プルルル、プルルルル、プルルルルル―――――
もしもし?シズちゃん?うん、俺なんだけどさ。何で勢いよく切ろうとするのさ!酷いよ!?………うん、ごめんねー、そっち行けなくて。仕事でさ、仕事、多分今日はいけない、と思う、よ。ん?様子が変?………シズちゃんには言われたくないね。…はいはい、怒らないでって!俺が悪かった。え?やっぱ変?………なんでもないって!!なにシズちゃん俺のこと心配してるの?うれしー。
そんな顔真っ赤にして照れないでよ、俺さ、今すごく幸せなんだけど。……………え?何で分かるかって?…あのねぇ、それ恋人に言うセリフー?何でも分かるよ?だってシズちゃんの恋人なんだしさ、俺。…………………ね、シズちゃん、泣かないでね。
――プツッ、ツーツーツーツーツー
珍しく焦った声を出したシズちゃんを無視してそのまま俺は携帯の電源を切った。
「痛い…な……」
腹を見ると、ずいぶんと血が流れ出ていることに今更ながら気付いた。

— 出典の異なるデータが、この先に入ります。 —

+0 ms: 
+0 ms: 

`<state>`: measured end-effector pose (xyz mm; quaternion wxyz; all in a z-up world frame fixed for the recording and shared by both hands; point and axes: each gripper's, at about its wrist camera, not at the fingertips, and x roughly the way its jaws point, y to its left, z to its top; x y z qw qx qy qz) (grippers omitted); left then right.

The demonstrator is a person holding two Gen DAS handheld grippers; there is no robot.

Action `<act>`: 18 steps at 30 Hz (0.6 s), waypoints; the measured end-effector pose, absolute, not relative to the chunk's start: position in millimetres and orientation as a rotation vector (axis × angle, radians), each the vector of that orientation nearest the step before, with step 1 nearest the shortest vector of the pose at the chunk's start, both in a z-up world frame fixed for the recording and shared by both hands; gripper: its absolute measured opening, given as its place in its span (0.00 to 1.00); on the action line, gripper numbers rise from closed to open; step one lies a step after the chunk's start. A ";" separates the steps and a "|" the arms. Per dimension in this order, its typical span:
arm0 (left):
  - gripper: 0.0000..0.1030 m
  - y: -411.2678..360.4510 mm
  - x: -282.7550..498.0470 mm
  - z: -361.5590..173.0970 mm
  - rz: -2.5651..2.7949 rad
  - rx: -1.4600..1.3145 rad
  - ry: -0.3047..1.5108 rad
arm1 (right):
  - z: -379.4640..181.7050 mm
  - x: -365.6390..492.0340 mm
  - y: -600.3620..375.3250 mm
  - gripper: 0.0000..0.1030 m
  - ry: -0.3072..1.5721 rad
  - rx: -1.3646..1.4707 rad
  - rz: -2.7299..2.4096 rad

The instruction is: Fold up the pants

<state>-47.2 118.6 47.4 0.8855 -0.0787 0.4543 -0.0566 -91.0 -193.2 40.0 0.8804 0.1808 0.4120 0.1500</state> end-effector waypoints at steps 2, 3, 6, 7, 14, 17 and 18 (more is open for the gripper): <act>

長くはもたないかなぁ……。そうぼんやり思いながらごろりと横になる。空を見上げると、どんよりとした雲からちらちらと何かが降ってきた。
「雪かぁ……、そういや外に出るときに随分寒かったけ………」
いまはそんな寒さなど感じないほどに、体が徐々に冷え切っているのが分かった。シズちゃん泣くかな?俺のこんな姿を見て、……泣く姿を見れないのが唯一の残念かな、なんてことを思いながら俺は眼を閉じた。

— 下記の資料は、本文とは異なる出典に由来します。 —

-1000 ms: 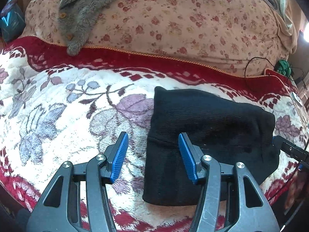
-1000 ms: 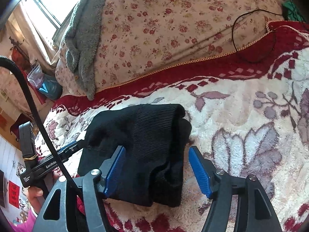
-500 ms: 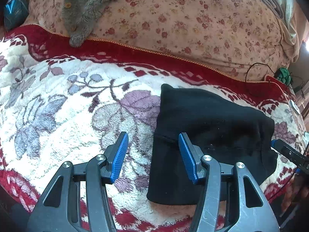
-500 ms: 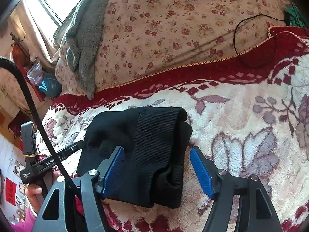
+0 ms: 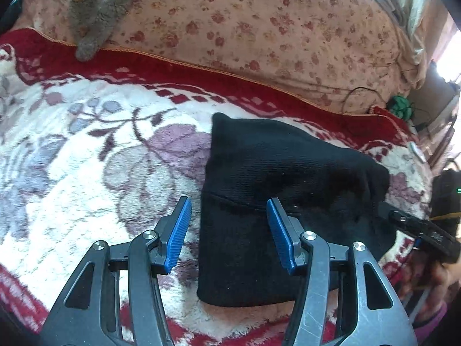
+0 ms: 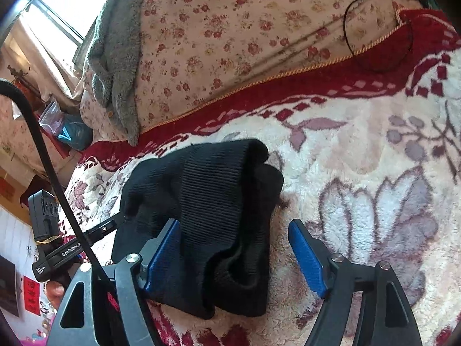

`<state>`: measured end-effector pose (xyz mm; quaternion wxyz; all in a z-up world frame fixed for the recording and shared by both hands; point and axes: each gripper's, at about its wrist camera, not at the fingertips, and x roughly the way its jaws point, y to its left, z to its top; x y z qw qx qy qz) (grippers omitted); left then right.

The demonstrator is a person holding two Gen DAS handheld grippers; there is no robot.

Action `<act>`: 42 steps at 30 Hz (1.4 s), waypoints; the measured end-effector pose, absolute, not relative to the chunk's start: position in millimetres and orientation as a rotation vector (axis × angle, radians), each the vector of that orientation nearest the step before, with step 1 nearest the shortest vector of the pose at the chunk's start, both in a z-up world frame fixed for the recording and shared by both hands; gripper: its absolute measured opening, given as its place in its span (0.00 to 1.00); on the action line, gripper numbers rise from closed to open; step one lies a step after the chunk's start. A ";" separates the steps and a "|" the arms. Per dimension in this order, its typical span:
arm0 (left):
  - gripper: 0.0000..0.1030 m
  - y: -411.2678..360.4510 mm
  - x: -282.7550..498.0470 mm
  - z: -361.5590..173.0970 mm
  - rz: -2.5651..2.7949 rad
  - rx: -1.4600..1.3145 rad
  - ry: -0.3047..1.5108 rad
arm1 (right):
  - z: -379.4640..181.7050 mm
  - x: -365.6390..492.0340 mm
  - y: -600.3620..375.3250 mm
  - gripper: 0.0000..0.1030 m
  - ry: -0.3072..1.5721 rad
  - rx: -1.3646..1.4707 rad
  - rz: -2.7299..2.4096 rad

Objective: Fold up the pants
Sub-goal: 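Grasp the ribbed cuff of the bundle with the right gripper, then lift the cuff with the right gripper and fold it over the bundle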

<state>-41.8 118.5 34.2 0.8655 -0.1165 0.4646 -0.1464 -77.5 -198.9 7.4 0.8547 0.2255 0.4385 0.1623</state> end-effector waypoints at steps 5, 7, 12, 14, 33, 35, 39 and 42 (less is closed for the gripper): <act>0.68 129.1 -33.4 27.2 -0.331 -0.310 0.992 | -4.7 -71.4 -196.8 0.75 0.939 0.518 0.366; 0.69 129.2 -30.0 25.7 -0.336 -0.316 0.994 | -10.4 -68.0 -195.6 0.76 0.956 0.533 0.375; 0.76 125.7 -20.7 21.4 -0.345 -0.316 0.994 | -13.7 -64.3 -193.1 0.79 0.963 0.521 0.389; 0.77 124.8 -16.5 17.5 -0.357 -0.335 1.003 | -14.0 -62.1 -191.9 0.79 0.971 0.517 0.393; 0.65 97.1 -14.5 13.2 -0.387 -0.276 0.940 | -11.6 -65.5 -179.9 0.53 0.883 0.476 0.445; 0.53 99.1 -17.4 15.4 -0.375 -0.286 0.925 | -8.0 -68.1 -179.0 0.49 0.871 0.470 0.440; 0.30 101.1 -22.4 27.6 -0.373 -0.274 0.899 | 2.6 -70.6 -176.7 0.43 0.857 0.439 0.435; 0.27 101.2 -26.5 36.7 -0.382 -0.255 0.881 | 9.9 -71.7 -175.4 0.42 0.844 0.429 0.436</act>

――――こんな最後になるんじゃないかなんて、心の中のどこかで思っていた。汚い仕事をしているんだからそれはあたりまえだ、なんて―――
………でも、何故か腑に落ちない
「死ぬなら、シズちゃんに殺されたかったな……」
ぽつりと呟いた言葉がでてきて愕然とした。眼から涙が出てくる。涙を流すだなんて久々だなぁ、なんて頭の何処かでぼんやりと考える。
「ははッ……、ははははッ……」
乾いた笑い声、涙なんてとっくの昔に無くしたものだと思っていた。後悔からの涙なのか、それとも、それとも?
「……好きだよ。シズちゃん」
好きだったよ、だからさ泣かないで。俺が死んでもいつものように笑って。お願い、お願いだから、さ。
眼を開くと雪はまだ降り続いていた。腹の痛みももうしない。ただ今は、酷く眠いだけだ。
「……おやすみ、シズちゃん」
ただ一人の想い人を名を言って俺はゆっくりと眠りについた。